**ASSIGNED TASK:**
Please print the full listing exactly.

**STORED DATA:**
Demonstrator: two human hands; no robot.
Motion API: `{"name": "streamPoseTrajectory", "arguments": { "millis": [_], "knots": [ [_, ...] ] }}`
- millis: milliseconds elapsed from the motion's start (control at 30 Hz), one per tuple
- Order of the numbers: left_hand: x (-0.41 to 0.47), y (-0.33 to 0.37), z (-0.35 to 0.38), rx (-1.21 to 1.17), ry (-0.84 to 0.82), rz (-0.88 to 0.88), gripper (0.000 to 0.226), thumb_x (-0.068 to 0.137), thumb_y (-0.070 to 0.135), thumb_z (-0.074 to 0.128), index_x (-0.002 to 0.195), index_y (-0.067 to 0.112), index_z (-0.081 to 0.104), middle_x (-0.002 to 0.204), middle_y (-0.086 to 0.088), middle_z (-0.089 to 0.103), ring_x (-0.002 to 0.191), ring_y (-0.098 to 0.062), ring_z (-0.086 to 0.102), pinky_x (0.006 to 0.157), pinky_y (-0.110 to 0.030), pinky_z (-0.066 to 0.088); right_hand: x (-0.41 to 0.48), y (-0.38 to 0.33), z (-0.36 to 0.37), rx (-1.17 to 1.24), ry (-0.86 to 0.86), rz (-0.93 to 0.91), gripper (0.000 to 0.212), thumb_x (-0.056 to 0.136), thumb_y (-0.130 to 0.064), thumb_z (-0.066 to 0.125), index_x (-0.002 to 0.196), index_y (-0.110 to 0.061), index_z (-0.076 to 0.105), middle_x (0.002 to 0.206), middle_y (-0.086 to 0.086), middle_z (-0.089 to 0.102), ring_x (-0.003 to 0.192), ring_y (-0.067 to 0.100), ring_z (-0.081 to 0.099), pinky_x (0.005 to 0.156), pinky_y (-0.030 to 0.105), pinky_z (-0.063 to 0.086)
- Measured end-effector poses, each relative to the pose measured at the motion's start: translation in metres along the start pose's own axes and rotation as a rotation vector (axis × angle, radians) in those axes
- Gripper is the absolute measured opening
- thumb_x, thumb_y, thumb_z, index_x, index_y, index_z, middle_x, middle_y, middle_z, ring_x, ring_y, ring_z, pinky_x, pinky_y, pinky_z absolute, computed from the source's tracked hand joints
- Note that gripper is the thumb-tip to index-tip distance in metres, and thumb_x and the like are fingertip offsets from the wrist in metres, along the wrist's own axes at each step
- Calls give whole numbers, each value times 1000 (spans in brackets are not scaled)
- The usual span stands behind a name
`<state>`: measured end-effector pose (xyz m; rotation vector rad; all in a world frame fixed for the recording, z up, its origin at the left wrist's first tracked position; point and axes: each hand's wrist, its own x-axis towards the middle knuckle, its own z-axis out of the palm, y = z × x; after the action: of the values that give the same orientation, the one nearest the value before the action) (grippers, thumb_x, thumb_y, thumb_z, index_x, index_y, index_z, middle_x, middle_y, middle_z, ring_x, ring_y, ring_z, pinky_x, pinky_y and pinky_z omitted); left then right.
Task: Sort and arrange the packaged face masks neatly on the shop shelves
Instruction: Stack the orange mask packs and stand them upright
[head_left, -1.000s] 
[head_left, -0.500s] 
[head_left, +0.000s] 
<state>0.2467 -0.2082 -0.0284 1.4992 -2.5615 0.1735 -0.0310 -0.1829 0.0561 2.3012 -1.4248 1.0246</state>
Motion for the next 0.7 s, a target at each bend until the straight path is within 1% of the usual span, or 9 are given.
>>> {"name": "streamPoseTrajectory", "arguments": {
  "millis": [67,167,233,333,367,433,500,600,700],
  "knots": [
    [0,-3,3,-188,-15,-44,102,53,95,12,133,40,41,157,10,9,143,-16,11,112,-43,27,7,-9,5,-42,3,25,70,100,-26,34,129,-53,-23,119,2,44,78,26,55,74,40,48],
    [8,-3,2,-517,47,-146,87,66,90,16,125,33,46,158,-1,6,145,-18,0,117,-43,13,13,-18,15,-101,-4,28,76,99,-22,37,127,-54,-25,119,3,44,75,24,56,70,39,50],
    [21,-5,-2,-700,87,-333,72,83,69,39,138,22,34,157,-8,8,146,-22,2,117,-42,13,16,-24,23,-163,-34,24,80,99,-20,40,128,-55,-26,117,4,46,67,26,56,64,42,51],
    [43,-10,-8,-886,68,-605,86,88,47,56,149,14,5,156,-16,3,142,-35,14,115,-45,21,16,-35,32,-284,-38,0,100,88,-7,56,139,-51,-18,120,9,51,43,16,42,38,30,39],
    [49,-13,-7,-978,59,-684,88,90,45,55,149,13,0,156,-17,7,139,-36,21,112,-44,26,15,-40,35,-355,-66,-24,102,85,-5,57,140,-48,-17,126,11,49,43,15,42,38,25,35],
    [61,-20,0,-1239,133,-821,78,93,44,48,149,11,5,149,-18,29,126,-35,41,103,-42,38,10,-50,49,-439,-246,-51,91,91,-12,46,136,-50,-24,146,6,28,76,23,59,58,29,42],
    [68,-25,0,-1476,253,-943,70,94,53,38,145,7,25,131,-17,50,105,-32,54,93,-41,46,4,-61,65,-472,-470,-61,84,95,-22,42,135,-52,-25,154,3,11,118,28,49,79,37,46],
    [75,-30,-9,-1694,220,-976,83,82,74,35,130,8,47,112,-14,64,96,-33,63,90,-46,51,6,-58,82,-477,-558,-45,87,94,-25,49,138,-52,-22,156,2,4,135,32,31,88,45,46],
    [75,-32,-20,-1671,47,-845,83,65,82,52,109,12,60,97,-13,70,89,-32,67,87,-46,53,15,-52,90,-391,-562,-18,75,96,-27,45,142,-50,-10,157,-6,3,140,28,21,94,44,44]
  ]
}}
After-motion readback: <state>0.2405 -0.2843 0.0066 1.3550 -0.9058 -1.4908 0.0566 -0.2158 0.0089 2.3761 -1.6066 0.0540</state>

**SOLUTION TO THIS TASK:**
Demonstrator: two human hands; no robot.
Motion API: `{"name": "streamPoseTrajectory", "arguments": { "millis": [_], "knots": [ [_, ...] ] }}`
- millis: milliseconds elapsed from the motion's start (control at 30 Hz), one per tuple
- Order of the numbers: left_hand: x (-0.41 to 0.47), y (-0.33 to 0.37), z (-0.35 to 0.38), rx (-1.21 to 1.17), ry (-0.84 to 0.82), rz (-0.88 to 0.88), gripper (0.000 to 0.226), thumb_x (-0.068 to 0.137), thumb_y (-0.070 to 0.135), thumb_z (-0.074 to 0.128), index_x (-0.002 to 0.195), index_y (-0.067 to 0.112), index_z (-0.081 to 0.104), middle_x (-0.002 to 0.204), middle_y (-0.086 to 0.088), middle_z (-0.089 to 0.103), ring_x (-0.002 to 0.191), ring_y (-0.098 to 0.062), ring_z (-0.086 to 0.102), pinky_x (0.006 to 0.157), pinky_y (-0.110 to 0.030), pinky_z (-0.066 to 0.088); right_hand: x (-0.41 to 0.48), y (-0.38 to 0.33), z (-0.36 to 0.37), rx (-1.17 to 1.24), ry (-0.86 to 0.86), rz (-0.93 to 0.91), gripper (0.000 to 0.212), thumb_x (-0.056 to 0.136), thumb_y (-0.130 to 0.064), thumb_z (-0.066 to 0.125), index_x (-0.002 to 0.196), index_y (-0.110 to 0.061), index_z (-0.076 to 0.105), middle_x (0.002 to 0.206), middle_y (-0.086 to 0.086), middle_z (-0.089 to 0.102), ring_x (-0.003 to 0.192), ring_y (-0.067 to 0.100), ring_z (-0.081 to 0.099), pinky_x (0.005 to 0.156), pinky_y (-0.030 to 0.105), pinky_z (-0.063 to 0.086)
- Measured end-effector poses, each relative to the pose measured at the motion's start: translation in metres along the start pose's own axes and rotation as a rotation vector (axis × angle, radians) in those axes
- Gripper is the absolute measured opening
- thumb_x, thumb_y, thumb_z, index_x, index_y, index_z, middle_x, middle_y, middle_z, ring_x, ring_y, ring_z, pinky_x, pinky_y, pinky_z absolute, computed from the source's tracked hand joints
- Note that gripper is the thumb-tip to index-tip distance in metres, and thumb_x and the like are fingertip offsets from the wrist in metres, along the wrist's own axes at each step
- Calls give whole numbers, each value times 1000 (spans in brackets are not scaled)
- The usual span stands behind a name
`<state>`: measured end-effector pose (xyz m; rotation vector rad; all in a world frame fixed for the recording, z up, its origin at the left wrist's first tracked position; point and axes: each hand's wrist, its own x-axis towards the middle knuckle, its own z-axis out of the palm, y = z × x; after the action: of the values that give the same orientation, the one nearest the value before the action) (grippers, thumb_x, thumb_y, thumb_z, index_x, index_y, index_z, middle_x, middle_y, middle_z, ring_x, ring_y, ring_z, pinky_x, pinky_y and pinky_z omitted); left then right.
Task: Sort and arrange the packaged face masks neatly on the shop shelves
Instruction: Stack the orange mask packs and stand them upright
[head_left, -1.000s] 
[head_left, -0.500s] 
[head_left, +0.000s] 
<state>0.2467 -0.2082 -0.0284 1.4992 -2.5615 0.1735 -0.0310 -0.1829 0.0561 2.3012 -1.4248 1.0246</state>
Motion for the next 0.7 s, a target at each bend until the straight path is within 1% of the usual span, or 9 are given.
>>> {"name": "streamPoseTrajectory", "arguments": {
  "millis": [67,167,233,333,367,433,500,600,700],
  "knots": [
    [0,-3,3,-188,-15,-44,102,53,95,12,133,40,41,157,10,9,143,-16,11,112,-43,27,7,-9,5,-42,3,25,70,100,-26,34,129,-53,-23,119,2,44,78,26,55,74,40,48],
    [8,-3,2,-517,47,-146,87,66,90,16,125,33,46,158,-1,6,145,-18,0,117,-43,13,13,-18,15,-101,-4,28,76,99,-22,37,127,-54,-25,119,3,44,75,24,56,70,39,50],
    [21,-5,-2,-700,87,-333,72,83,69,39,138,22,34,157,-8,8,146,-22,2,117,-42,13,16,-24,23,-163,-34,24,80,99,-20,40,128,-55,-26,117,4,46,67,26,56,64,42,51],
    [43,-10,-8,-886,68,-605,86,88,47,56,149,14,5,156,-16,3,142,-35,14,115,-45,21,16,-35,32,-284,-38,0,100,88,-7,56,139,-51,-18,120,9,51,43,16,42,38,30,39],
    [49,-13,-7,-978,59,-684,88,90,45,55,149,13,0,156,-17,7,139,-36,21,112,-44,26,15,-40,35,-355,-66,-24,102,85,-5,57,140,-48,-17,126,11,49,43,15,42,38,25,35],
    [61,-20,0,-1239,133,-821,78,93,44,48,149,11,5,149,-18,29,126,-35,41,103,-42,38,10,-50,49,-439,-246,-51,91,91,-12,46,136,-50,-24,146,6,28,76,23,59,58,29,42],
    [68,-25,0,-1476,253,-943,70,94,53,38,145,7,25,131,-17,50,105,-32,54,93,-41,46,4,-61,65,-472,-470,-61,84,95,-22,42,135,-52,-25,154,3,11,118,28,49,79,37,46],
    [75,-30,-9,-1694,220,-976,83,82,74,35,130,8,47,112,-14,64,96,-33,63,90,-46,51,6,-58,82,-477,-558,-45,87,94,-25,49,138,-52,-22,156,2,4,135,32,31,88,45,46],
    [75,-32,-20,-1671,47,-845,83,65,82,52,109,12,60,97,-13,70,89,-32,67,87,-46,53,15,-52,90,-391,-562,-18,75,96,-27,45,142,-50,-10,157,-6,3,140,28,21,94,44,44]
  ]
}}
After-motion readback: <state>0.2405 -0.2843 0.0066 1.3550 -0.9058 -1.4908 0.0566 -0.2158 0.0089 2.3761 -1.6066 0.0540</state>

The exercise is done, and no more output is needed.